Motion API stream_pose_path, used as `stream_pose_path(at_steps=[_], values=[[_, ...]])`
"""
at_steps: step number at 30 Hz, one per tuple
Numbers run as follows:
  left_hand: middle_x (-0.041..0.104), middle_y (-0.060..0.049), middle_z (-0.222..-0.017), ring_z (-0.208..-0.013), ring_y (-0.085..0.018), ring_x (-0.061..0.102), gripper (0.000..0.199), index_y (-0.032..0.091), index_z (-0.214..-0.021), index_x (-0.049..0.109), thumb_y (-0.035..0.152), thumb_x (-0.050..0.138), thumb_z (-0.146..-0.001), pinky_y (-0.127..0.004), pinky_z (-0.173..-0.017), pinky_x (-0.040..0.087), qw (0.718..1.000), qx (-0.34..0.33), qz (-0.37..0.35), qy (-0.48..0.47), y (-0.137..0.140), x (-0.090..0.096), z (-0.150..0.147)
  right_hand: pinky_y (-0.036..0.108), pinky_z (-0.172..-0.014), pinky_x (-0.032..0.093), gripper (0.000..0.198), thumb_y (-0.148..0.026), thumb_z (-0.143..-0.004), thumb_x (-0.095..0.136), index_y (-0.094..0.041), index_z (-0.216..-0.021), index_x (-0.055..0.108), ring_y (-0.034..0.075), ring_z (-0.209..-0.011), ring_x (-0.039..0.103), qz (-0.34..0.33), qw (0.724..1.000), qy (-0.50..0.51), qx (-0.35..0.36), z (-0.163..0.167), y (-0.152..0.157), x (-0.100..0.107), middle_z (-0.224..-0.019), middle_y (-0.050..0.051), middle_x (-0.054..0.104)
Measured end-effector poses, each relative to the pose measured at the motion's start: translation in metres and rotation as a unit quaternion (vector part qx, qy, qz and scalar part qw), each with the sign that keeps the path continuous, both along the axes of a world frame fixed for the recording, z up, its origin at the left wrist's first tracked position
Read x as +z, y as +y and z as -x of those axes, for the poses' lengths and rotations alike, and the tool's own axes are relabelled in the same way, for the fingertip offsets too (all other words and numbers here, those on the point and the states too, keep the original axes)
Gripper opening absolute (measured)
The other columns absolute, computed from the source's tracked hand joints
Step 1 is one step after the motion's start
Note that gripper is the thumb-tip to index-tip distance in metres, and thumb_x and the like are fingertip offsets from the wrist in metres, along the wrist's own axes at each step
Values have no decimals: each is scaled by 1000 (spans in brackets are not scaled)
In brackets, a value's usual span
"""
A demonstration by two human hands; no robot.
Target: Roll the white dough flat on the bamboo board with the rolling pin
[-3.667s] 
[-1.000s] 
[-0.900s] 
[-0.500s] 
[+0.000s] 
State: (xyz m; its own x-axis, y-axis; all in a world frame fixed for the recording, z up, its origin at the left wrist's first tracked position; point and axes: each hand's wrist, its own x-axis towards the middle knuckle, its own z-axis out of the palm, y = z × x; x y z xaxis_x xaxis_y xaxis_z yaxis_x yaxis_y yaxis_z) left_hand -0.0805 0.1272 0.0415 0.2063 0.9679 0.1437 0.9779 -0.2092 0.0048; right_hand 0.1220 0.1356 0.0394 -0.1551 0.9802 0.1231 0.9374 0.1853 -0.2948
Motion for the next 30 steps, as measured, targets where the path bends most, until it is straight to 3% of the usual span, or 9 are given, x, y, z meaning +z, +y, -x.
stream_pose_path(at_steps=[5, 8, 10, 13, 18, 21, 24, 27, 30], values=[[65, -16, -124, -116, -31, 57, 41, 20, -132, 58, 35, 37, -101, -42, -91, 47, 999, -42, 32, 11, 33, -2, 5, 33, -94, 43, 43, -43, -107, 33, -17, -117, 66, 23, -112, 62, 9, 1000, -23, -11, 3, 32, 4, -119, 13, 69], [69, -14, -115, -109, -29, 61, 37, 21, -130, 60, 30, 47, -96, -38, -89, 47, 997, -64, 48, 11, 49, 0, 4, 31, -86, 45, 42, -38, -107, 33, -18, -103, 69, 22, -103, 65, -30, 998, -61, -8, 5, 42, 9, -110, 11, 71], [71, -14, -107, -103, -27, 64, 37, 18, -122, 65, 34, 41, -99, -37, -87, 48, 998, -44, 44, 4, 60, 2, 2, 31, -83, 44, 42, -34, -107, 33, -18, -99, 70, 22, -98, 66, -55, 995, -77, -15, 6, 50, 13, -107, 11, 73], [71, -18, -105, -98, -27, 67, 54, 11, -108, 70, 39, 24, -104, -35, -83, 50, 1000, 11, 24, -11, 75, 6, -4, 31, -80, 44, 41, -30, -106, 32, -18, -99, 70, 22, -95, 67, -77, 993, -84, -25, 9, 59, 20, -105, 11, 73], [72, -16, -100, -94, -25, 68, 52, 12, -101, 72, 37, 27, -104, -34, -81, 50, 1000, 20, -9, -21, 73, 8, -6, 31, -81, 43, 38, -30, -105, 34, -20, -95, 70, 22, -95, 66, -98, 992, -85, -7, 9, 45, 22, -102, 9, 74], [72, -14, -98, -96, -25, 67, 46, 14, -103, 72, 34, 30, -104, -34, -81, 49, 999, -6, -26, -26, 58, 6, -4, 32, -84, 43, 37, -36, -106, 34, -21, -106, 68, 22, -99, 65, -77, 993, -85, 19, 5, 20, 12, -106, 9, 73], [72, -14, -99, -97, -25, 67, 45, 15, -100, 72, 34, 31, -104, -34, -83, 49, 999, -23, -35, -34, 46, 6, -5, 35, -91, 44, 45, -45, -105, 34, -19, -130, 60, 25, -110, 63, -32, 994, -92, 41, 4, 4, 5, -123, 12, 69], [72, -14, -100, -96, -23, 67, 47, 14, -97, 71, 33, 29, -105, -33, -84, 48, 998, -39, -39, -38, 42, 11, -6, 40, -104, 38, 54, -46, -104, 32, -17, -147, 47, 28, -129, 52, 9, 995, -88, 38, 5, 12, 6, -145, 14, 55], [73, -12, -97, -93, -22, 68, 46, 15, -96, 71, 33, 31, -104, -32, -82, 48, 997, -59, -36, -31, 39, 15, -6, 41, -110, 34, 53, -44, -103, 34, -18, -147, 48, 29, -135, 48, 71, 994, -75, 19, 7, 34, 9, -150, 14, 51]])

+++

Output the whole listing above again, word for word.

FINAL ANSWER:
Motion API stream_pose_path, used as `stream_pose_path(at_steps=[_], values=[[_, ...]])`
"""
at_steps: step number at 30 Hz, one per tuple
Numbers run as follows:
  left_hand: middle_x (-0.041..0.104), middle_y (-0.060..0.049), middle_z (-0.222..-0.017), ring_z (-0.208..-0.013), ring_y (-0.085..0.018), ring_x (-0.061..0.102), gripper (0.000..0.199), index_y (-0.032..0.091), index_z (-0.214..-0.021), index_x (-0.049..0.109), thumb_y (-0.035..0.152), thumb_x (-0.050..0.138), thumb_z (-0.146..-0.001), pinky_y (-0.127..0.004), pinky_z (-0.173..-0.017), pinky_x (-0.040..0.087), qw (0.718..1.000), qx (-0.34..0.33), qz (-0.37..0.35), qy (-0.48..0.47), y (-0.137..0.140), x (-0.090..0.096), z (-0.150..0.147)
  right_hand: pinky_y (-0.036..0.108), pinky_z (-0.172..-0.014), pinky_x (-0.032..0.093), gripper (0.000..0.198), thumb_y (-0.148..0.026), thumb_z (-0.143..-0.004), thumb_x (-0.095..0.136), index_y (-0.094..0.041), index_z (-0.216..-0.021), index_x (-0.055..0.108), ring_y (-0.034..0.075), ring_z (-0.209..-0.011), ring_x (-0.039..0.103), qz (-0.34..0.33), qw (0.724..1.000), qy (-0.50..0.51), qx (-0.35..0.36), z (-0.163..0.167), y (-0.152..0.157), x (-0.100..0.107), middle_z (-0.224..-0.019), middle_y (-0.050..0.051), middle_x (-0.054..0.104)
Measured end-effector poses, each relative to the pose measured at the motion's start: translation in metres and rotation as a unit quaternion (vector part qx, qy, qz and scalar part qw), each with the sign that keeps the path continuous, both along the axes of a world frame fixed for the recording, z up, its origin at the left wrist's first tracked position
Read x as +z, y as +y and z as -x of those axes, for the poses' lengths and rotations alike, and the tool's own axes are relabelled in the same way, for the fingertip offsets too (all other words and numbers here, those on the point and the states too, keep the original axes)
Gripper opening absolute (measured)
The other columns absolute, computed from the source's tracked hand joints
Step 1 is one step after the motion's start
Note that gripper is the thumb-tip to index-tip distance in metres, and thumb_x and the like are fingertip offsets from the wrist in metres, along the wrist's own axes at each step
Values have no decimals: each is scaled by 1000 (spans in brackets are not scaled)
In brackets, a value's usual span
"""
A demonstration by two human hands; no robot.
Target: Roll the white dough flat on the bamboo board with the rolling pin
[-3.667s] 
[-1.000s] 
[-0.900s] 
[-0.500s] 
[+0.000s] 
State: (xyz m; its own x-axis, y-axis; all in a world frame fixed for the recording, z up, its origin at the left wrist's first tracked position; point and axes: each hand's wrist, its own x-axis towards the middle knuckle, its own z-axis out of the palm, y = z × x; x y z xaxis_x xaxis_y xaxis_z yaxis_x yaxis_y yaxis_z) left_hand -0.0805 0.1272 0.0415 0.2063 0.9679 0.1437 0.9779 -0.2092 0.0048; right_hand 0.1220 0.1356 0.0394 -0.1551 0.9802 0.1231 0.9374 0.1853 -0.2948
Motion for the next 30 steps, as measured, targets where the path bends most, until it is straight to 3% of the usual span, or 9 are given, x, y, z meaning +z, +y, -x.
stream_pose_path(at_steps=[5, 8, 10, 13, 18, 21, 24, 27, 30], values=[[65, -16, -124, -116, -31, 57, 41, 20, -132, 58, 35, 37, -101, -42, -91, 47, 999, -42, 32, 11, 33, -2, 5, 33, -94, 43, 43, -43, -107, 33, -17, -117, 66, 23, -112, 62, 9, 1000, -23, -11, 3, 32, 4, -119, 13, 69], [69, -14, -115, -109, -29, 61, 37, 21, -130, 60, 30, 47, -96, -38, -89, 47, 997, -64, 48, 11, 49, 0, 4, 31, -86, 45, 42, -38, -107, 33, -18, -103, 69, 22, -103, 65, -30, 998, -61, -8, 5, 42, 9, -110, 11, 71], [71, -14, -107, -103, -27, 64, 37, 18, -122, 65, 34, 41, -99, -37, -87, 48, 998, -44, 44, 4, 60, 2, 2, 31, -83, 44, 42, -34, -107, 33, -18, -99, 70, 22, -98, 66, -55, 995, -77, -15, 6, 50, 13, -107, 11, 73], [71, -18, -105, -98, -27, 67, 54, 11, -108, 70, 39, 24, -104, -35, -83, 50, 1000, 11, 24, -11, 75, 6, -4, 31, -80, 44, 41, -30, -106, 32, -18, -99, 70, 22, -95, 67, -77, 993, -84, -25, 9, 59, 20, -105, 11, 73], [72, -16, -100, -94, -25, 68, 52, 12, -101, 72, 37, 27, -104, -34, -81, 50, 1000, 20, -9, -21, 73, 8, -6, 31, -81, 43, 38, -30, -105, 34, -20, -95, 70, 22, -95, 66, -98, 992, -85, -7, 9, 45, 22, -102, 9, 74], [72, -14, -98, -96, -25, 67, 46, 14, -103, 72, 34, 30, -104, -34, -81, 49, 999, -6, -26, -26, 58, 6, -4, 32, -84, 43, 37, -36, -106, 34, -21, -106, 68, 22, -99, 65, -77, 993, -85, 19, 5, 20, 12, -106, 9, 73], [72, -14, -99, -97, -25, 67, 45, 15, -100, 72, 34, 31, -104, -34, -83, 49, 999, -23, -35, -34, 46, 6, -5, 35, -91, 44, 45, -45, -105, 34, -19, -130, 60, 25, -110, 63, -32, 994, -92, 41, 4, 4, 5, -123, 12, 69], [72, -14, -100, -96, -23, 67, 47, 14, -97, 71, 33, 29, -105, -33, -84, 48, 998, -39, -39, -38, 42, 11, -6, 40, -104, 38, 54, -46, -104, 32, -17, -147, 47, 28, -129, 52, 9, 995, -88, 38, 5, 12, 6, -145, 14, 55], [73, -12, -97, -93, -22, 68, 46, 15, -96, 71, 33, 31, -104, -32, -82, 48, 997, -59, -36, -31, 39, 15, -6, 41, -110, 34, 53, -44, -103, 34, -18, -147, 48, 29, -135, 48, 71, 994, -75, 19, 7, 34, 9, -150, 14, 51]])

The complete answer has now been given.